Oh ya, back to Keith. For those who have watched his documentaries, you have seen his shot of what I call, “The Famous Bench”. For those that haven’t had the pleasure yet, at the end of each intro Keith fades out displaying a vice at the end of a bench that is constructed with one of the best shots of a dovetail, not to mention one of the best and largest dovetails, you will ever see. As it turns out, Keith built that bench and for some reason, has never highlighted it in any of his posts other than this one ongoing shot. It is my belief that you should click on this link, http://woodtreks.com/about/, and complete the form demanding that Keith show us his bench in a full and unabashed display. Tell him Mitchell made you do it.

So there you go. In one post I have explained to you why I haven’t been able to keep up with past short-term plans for my blog, laid out for you my one major addiction, confessed to you all my dirty habits, told you how and why I start my day and alienated a good online friend in the process (be nice in those emails to Keith). In all, it would seem to be a productive day, don't you think?

To be serious for a moment, though, if that is at all possible for me, I would truly like to thank all of you that took the time and made the effort to post a comment or send me off an email to me that is related to this site. I haven't been posting long which makes the number of communications I have received that much more surprising. We are all human living in a world that seems to be less welcoming by the day. When someone actually takes the time to wish you well in one of your endevours, or steers you in the correct or better direction, it just makes you feel better, not only about yourself, but about mankind in general. To all of you that have spent some time reading what I have to say, thank you for letting me be a part of your day, however short, and I hope you gained something from it, however small.

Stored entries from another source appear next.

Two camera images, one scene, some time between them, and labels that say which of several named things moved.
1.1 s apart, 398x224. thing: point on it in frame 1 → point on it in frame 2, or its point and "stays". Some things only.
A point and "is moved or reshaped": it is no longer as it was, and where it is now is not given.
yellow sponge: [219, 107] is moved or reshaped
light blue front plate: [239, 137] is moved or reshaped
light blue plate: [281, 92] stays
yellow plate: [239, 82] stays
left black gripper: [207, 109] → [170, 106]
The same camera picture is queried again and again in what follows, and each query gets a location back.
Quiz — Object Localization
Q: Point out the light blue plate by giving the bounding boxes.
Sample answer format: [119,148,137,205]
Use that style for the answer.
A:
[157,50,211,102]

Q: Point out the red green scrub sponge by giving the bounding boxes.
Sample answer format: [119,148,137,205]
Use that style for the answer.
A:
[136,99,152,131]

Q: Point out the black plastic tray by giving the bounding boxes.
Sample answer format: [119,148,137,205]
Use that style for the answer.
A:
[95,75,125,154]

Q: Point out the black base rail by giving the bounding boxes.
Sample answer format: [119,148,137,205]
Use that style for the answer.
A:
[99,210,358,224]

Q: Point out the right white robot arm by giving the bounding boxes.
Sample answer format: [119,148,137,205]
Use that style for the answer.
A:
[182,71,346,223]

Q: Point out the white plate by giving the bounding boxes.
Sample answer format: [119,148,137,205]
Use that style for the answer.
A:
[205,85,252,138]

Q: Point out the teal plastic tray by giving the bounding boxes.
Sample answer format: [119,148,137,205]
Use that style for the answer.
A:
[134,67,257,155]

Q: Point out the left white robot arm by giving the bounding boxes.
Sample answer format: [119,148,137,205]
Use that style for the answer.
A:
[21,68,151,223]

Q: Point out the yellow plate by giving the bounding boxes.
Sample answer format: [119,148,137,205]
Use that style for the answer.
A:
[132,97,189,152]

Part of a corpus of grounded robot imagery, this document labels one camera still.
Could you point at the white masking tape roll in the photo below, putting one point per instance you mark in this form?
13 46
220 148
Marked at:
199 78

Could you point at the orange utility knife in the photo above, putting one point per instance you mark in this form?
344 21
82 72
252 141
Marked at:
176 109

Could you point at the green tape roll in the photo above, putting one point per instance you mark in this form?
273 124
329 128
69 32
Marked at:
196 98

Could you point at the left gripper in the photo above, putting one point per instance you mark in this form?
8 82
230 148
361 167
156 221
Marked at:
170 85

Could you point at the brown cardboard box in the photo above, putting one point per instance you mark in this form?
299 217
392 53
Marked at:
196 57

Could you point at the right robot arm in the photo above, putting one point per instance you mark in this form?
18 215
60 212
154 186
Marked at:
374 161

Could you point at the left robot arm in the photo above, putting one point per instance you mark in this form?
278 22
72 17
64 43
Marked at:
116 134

So where am I headed in this New Year? I have no idea. I will keep blogging, I'm just not sure about what. I do know I have to finish off that tool cabinet but before I do that, I'm faced with building a computer station for our new kitchen. I already have some ideas for it which, of course, I will share with you starting the end of the month. I think you may find them interesting.

With that, I’ll sign off by wishing you all a very healthy, happy and prosperous New Year, and as my heading states, quoted from an old Irish New Years toast, “May this New Year find your hand always out in friendship, never in want”.